I say we've rested enough; it's time to retrace his mad fat man steps back across the expanse and marvel at the great bounding distances he was able to make. He may not have made another North by Northwest, but he did all right.

The use of vanishing points and horizon lines that was so celebrated in North By Northwest and Vertigo becomes so prevalent in Torn Curtain as to be unnoticed. It is the only Hitchcock film with Paul Newman as its star and it's clear for Hitchcock this film is all about fear of aging and that Newman represents for Hitchcock the spectre of blue-eyed death. If Robin Wood was able to note that Hitchcock’s Vertigo was “about the terror and anticipation of death," (1), you can imagine four films and years later, that fear has only grown in its magnitude. Newman has a mix of confidence and concern as he gets in way over his head as the American scientist posing as a defector to get close to an East German physics professor. The professor is a double dose of the kindly teacher in Spellbound who shelters Gregory Peck and Ingrid Bergman, witty and easily seduced by the finer things in life. Here though, the young hero is even more dangerous than a somnambulistic Peck with a razor. Peck was at least of Hitchcock's generation, give or take, but Newman is of the young new method kids. And he's got steely blue eyes.

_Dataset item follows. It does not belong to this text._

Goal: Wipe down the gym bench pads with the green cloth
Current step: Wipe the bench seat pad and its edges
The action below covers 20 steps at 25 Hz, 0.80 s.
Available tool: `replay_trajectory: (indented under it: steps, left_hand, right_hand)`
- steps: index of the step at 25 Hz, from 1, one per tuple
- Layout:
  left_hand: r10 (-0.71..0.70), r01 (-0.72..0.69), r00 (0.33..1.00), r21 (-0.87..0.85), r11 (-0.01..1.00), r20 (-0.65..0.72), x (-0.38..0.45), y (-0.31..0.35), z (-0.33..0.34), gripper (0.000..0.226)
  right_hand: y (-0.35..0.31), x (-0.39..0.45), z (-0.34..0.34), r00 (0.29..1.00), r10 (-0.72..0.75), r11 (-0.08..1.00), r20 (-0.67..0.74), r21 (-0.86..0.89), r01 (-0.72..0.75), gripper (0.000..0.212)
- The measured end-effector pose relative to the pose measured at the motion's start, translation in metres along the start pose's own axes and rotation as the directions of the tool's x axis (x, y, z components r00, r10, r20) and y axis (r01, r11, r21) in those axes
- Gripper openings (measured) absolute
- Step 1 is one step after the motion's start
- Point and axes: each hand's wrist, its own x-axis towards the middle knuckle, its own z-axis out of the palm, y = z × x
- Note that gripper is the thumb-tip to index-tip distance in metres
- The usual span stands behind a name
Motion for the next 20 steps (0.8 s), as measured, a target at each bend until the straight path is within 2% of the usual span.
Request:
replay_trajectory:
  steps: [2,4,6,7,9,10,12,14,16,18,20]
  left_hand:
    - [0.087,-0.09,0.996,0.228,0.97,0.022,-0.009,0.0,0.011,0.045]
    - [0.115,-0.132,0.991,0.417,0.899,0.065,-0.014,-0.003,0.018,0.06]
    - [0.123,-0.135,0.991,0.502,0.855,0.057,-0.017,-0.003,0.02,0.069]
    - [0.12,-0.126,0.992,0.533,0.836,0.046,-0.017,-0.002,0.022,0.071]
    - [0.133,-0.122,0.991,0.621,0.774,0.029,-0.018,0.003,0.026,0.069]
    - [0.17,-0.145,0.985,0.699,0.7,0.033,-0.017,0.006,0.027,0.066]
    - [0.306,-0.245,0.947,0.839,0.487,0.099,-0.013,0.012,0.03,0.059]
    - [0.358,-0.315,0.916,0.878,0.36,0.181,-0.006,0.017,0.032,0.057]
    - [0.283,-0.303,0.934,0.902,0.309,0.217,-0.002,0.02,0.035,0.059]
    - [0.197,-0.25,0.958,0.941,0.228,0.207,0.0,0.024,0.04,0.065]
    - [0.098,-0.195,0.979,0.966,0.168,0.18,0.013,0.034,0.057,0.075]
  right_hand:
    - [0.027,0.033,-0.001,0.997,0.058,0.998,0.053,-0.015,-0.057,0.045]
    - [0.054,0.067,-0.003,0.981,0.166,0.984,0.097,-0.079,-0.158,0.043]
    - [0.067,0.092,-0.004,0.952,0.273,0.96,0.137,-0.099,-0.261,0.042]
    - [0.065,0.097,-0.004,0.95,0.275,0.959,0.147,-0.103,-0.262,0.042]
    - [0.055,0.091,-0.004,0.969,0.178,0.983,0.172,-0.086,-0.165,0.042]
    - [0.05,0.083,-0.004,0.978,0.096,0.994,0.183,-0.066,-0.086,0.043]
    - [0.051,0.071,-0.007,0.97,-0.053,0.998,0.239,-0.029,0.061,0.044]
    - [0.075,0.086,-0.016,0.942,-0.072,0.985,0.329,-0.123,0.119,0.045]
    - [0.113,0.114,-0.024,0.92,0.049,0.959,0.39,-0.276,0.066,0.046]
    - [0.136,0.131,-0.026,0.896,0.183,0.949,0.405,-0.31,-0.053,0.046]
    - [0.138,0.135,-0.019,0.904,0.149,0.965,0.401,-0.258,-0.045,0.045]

Just as Henry Fonda's eyes are unholy blue as the angel of death in Once Upon a Time in the West, so too are Paul Newman's baby blues lit with unholy icy fire – he doesn’t have to sleepwalk with a knife in his hand to scare the professor. Instead he just eats an apple.

Where the picture is clearly less attuned to the times is in the romance between Newman and Andrews. This romance is actually very modern, in its portrayal of a girl who follows her man against his wishes wherever he may go due to a co-dependent obsession which she’s convinced is true love. Here Hitch seems to have retained only a flickering spark in the area of romance; one suspects his age rather than a sudden burst of decorum to be at fault. The characters forget for whole scenes they are supposed to be madly in love. We hope that Newman isn't bored in the role, but is using his method acting skills to convey a deep ambivalence about the whole marriage promise. He likes having his sexual partner and assistant all rolled up in Julie Andrews, and he can tap the keg of caring and compassion when she pumps it long and hard enough for him, and what red blooded man wouldn't want such a fine British lass to pretend to care for? But the minute she's gone, Newman's whole body shrugs her off and he goes back to conveying poker faced terror as he maneuvers and ducks and dodges along his spy-laden path. I think he's perfect in the role; he implicitly understands the complexity of being a player so used to feigning sincerity to get women to sleep with him that he no longer knows if he is being sincere or not. What is sincerity but the acting of it, after all? And what more perfect role for a method man like Newman than this blue-eyed liar descending into hell to steal the one thing the poor East Germans have that he does not – “wisdom” an endearingly humorless working class sincerity?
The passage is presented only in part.